Here’s to the crazy ones. The misfits. The rebels. The troublemakers. The round pegs in the square holes. The ones who see things differently. They’re not fond of rules. And they have no respect for the status quo. You can quote them, disagree with them, glorify or vilify them. About the only thing you can’t do is ignore them. Because they change things. They invent. They imagine. They heal. They explore. They create. They inspire. They push the human race forward. Maybe they have to be crazy. How else can you stare at an empty canvas and see a work of art? Or sit in silence and hear a song that’s never been written? Or gaze at a red planet and see a laboratory on wheels? We make tools for these kinds of people. While some see them as the crazy ones, we see genius. Because the people who are crazy enough to think they can change the world, are the ones who do.

The ad featured visionaries from all walks of life.
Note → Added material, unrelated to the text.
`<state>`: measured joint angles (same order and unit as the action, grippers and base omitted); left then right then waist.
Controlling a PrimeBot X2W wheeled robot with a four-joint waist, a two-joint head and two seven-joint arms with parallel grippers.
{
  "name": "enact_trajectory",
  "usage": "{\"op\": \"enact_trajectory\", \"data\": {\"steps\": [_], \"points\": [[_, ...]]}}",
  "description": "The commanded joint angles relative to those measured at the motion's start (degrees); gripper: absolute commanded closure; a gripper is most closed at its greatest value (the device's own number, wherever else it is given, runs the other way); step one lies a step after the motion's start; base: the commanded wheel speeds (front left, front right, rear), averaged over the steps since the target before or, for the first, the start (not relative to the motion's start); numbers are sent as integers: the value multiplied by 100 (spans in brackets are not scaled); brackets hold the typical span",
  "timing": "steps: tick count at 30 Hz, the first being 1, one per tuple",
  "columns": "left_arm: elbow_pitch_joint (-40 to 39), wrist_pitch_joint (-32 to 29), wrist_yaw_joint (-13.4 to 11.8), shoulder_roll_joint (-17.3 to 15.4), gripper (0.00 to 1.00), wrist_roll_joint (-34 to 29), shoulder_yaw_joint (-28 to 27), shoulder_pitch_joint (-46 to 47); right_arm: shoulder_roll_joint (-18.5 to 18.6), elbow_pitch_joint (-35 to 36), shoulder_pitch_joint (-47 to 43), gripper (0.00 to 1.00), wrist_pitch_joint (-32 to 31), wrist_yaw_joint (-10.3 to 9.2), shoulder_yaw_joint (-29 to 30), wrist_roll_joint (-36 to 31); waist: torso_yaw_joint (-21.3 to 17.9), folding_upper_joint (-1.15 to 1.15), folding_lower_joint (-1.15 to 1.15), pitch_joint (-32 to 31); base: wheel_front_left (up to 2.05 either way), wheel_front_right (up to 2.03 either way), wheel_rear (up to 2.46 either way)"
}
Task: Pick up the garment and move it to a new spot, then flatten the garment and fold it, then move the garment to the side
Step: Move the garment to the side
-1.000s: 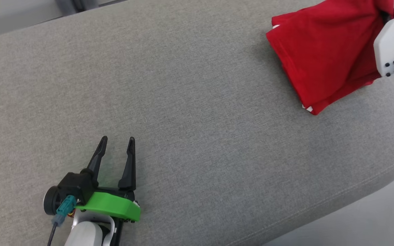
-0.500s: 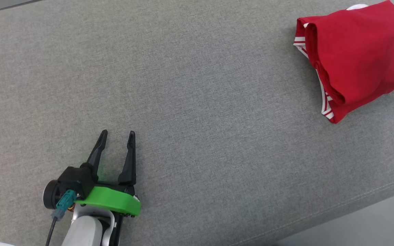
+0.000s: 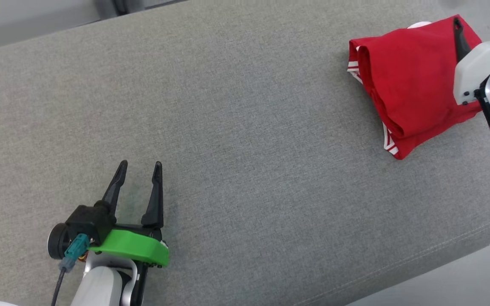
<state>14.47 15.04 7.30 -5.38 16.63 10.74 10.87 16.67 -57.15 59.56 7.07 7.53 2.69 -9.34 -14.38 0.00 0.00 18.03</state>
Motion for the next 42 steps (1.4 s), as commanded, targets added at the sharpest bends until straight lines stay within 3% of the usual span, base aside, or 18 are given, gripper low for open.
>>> {"op": "enact_trajectory", "data": {"steps": [1, 13, 20, 32, 42], "points": [[16, 17, 28, -32, 0, 39, -63, 57, -64, 20, -106, 0, 109, -10, 11, -39, 65, 0, 0, -291, 0, 0, 0], [130, 17, -23, 110, 0, 206, -593, -467, -911, 258, -983, 0, 768, -10, 326, 298, 670, 0, 0, -1229, 0, 0, 0], [175, 17, -28, 177, 0, 188, -758, -859, -1268, 1087, -2110, 0, 812, -10, 479, 509, 997, 0, 0, -1578, 0, 0, 0], [62, 16, -118, 236, 0, 128, -880, -1432, -1363, 2882, -4326, 0, 816, -10, -279, 1591, 1207, 0, 0, -1836, 0, 0, 0], [-152, 17, -189, 243, 0, 289, -784, -1775, -1364, 3368, -5123, 0, 817, -10, -465, 1792, 1210, 0, 0, -1882, 0, 0, 0]]}}
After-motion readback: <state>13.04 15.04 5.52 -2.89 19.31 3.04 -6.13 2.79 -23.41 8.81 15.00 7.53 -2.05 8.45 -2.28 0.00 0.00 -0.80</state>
Interestingly, people think Jobs wrote this, but the story of how this ad was created is as amazing as the quote. This long article from Forbes has the incredible details. To summarize, it was written by Rob Siltanen and based on a speech by Robin Williams in the movie, “The Dead Poets Society.” Reading the Forbes article, it is a miracle that the ad ever saw the light of day. Later, Jobs commented on this quote in an interview for the PBS documentary “One Last Thing” in 1994:

When you grow up you tend to get told the world is the way it is and your life is just to live your life inside the world. Try not to bash into the walls too much. Try to have a nice family life, have fun, save a little money. That’s a very limited life. Life can be much broader once you discover one simple fact, and that is – everything around you that you call life, was made up by people that were no smarter than you. And you can change it, you can influence it, you can build your own things that other people can use. The minute that you understand that you can poke life and actually something will, you know if you push in, something will pop out the other side, that you can change it, you can mold it. That’s maybe the most important thing. It’s to shake off this erroneous notion that life is there and you’re just gonna live in it, versus embrace it, change it, improve it, make your mark upon it. I think that’s very important and however you learn that, once you learn it, you’ll want to change life and make it better, cause it’s kind of messed up, in a lot of ways. Once you learn that, you’ll never be the same again.

These wise words give me chills, but as the Forbes article illustrates, the details of how this happens is messy. It is full of false starts and setbacks, “failures” that become “successes” and maybe “failures” again. Through it all, the common theme seems to be right intent AND the commitment to “do the dirty work.” Nobody knows what the future holds, but humans have survived millions of years so somebody (or something, if that’s your preference) is taking care of the flow. 

So there are a few of my existential thoughts as we wrap up a crazy and amazing year. Again, best wishes for a wonderful holiday season and Happy New You!